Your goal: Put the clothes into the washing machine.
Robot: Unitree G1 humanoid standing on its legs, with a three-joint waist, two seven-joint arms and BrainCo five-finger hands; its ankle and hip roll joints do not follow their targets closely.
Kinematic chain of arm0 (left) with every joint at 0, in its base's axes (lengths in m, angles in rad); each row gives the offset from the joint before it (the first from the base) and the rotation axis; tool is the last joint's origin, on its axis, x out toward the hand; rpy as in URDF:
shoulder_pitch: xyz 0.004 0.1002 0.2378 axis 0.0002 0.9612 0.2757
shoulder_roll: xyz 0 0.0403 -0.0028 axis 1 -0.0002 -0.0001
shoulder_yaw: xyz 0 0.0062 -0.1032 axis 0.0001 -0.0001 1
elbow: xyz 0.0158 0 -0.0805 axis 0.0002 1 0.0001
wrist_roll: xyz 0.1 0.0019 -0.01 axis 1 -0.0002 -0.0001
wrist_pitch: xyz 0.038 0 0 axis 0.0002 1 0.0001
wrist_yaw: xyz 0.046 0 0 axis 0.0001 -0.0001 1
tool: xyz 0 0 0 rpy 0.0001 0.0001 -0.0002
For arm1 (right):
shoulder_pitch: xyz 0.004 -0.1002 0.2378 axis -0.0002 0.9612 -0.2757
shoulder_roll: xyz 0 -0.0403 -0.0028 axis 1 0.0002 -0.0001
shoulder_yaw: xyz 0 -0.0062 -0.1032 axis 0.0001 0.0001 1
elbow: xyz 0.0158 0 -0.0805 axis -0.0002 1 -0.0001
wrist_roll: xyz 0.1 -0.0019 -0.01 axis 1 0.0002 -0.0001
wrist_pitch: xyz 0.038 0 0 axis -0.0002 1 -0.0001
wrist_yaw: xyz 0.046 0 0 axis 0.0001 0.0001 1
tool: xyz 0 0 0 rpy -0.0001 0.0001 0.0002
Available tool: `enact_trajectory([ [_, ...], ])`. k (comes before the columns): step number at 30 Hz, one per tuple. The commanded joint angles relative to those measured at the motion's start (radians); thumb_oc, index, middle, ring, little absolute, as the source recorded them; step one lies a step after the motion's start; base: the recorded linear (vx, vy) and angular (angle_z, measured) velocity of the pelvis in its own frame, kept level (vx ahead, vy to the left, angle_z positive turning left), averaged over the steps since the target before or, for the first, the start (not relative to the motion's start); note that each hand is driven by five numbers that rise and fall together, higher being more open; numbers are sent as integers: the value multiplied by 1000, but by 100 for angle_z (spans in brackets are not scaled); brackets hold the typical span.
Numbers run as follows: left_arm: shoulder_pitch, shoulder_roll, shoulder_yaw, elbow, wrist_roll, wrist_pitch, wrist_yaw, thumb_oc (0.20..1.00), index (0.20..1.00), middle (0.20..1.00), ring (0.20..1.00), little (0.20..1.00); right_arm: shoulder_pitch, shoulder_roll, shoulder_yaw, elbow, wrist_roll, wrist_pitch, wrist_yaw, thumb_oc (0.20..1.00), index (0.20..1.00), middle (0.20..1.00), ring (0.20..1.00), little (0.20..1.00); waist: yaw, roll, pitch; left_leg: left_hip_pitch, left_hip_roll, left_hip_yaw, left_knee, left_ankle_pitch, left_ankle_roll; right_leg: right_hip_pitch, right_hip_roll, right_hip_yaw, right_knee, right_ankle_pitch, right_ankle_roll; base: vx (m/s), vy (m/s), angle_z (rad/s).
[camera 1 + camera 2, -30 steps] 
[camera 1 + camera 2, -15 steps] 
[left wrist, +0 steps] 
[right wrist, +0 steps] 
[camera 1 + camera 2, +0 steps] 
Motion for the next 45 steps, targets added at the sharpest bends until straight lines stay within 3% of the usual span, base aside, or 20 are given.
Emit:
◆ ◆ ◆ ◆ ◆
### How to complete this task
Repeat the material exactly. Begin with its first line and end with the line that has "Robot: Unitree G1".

### Response to the exercise
Your goal: Put the clothes into the washing machine.
Robot: Unitree G1 humanoid standing on its legs, with a three-joint waist, two seven-joint arms and BrainCo five-finger hands; its ankle and hip roll joints do not follow their targets closely.

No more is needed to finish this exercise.